Virgen de los Dolores - Alfa y Omega

Virgen de los Dolores

Bienaventurada Virgen María de los Dolores / Juan 19, 25-27

Carlos Pérez Laporta
Cristo crucificado, junto a la Virgen y san Juan. Cerámica en la basílica de Nuestra Señora del Prado, Talavera de la Reina, Toledo. Foto: María Pazos Carretero.

Evangelio: Juan 19, 25-27

Junto a la cruz de Jesús estaban su madre, la hermana de su madre, María, la de Cleofás, y María, la Magdalena.

Jesús, al ver a su madre y junto a ella al discípulo al que amaba, dijo a su madre:

«Mujer, ahí tienes a tu hijo».

Luego, dijo al discípulo:

«Ahí tienes a tu madre».

Y desde aquella hora, el discípulo la recibió como algo propio.

Comentario

Callada, junto al árbol de la Cruz, está María, su Madre. El contraste con el anuncio del ángel laceraba su alma: aquel mensajero del cielo había dicho que el reino de su hijo no debía conocer ocaso (Lucas 1, 33) y, sin embargo, su vida ahora se apagaba violentamente sin que hubiese alcanzado la ancianidad. Ella no apartaba sus ojos del cuerpo de Jesús: la carne quebrada del hijo espejaba el estado interior de la madre. Empañada en lágrimas, aquella imagen silenciada caía en medio de su corazón como como una espada.

Pero todo ello no podía sorprender a María. No solo por las advertencias de Simeón, sino porque desde el principio ella había visto a la muerte merodear a su Hijo. El peligro de su embarazo virginal, la persecución de Herodes, los tres días que estuvo perdido antes de encontrarlo en el templo, el odio de las clases regentes que se adivinaba en sus palabras y sus rostros cada vez que Jesús abría la boca. Ahora la muerte le alcanzaba y se ensañaba con su precioso cuerpo. Su temor se convirtió en dolor. Ella seguía teniendo intacto su cuerpo. Pero su alma era prisionera del cuerpo de su hijo. Eran suyos los dolores de Cristo.

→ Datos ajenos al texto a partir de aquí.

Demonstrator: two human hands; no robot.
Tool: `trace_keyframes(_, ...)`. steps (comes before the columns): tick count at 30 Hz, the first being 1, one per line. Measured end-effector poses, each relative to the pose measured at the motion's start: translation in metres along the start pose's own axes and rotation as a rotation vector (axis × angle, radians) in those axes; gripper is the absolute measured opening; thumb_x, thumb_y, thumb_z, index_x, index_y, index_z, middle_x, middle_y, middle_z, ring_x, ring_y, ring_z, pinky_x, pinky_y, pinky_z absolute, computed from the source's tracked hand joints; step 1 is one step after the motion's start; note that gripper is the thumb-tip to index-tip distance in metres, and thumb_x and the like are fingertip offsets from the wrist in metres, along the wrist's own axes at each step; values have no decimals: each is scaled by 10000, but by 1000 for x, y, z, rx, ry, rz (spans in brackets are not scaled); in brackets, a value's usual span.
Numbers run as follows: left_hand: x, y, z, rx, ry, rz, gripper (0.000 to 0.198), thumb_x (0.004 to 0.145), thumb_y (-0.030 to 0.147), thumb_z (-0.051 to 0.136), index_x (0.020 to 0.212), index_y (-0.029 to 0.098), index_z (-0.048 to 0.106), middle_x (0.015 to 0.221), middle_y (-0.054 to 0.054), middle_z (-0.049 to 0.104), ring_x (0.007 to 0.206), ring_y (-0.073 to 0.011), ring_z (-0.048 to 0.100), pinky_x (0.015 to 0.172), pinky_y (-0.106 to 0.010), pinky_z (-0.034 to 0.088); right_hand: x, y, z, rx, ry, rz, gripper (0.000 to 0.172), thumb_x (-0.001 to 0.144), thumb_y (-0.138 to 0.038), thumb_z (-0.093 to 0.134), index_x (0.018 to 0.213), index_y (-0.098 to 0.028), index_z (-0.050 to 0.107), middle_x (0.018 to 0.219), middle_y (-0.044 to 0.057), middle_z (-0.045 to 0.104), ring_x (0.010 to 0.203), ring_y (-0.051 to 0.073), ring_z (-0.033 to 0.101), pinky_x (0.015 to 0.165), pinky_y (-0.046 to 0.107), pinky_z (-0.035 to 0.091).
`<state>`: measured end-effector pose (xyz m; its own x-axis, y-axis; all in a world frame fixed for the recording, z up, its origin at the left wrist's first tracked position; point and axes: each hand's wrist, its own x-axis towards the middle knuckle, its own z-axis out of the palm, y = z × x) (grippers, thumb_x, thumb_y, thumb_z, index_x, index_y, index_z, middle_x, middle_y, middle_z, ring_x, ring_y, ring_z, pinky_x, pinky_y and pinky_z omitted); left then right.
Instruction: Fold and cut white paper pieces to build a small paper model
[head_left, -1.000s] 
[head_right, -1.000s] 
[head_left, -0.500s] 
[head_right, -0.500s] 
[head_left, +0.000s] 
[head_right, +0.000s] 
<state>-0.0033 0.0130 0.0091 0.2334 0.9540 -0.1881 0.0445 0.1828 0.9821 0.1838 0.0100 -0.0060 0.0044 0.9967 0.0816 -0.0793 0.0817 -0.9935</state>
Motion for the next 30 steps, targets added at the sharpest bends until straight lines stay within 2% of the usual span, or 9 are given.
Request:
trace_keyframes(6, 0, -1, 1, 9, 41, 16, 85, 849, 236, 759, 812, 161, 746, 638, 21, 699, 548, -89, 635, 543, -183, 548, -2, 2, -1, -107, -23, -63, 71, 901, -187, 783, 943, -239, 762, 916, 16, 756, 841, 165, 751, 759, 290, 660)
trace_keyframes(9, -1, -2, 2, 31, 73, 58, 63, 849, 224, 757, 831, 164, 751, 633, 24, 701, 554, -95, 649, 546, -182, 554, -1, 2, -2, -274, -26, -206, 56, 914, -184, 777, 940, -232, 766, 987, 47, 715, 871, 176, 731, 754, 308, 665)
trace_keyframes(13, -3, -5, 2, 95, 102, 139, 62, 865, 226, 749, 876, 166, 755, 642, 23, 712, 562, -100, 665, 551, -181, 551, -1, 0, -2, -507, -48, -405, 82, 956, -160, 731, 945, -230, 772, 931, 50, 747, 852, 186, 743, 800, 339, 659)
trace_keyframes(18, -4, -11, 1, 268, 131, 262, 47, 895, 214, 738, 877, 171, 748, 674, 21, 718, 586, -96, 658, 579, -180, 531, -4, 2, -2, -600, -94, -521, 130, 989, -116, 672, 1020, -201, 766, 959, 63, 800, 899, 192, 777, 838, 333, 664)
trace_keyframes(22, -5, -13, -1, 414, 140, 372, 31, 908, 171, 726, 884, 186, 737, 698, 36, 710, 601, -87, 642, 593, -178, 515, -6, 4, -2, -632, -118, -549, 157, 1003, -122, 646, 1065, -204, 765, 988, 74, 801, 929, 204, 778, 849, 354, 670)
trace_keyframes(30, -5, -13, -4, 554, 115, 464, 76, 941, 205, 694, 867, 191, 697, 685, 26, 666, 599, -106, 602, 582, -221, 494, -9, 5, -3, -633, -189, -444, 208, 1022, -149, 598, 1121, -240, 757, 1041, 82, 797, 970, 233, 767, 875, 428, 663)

Y la tortura de María casi fue mayor, porque al morir su hijo ya no sufrió más aquellas heridas; pero ella seguiría llevando siempre y por todas partes en su cuerpo la muerte de su hijo. Ella vivía aquella muerte; la pasión para ella no acababa. Pero aquella impotencia mortal le recordaba que la impotencia había sido el rasgo de la relación con su hijo desde siempre. Ella sabía cómo la había engendrado. Por eso, aún en medio del dolor, nunca dejó de esperar.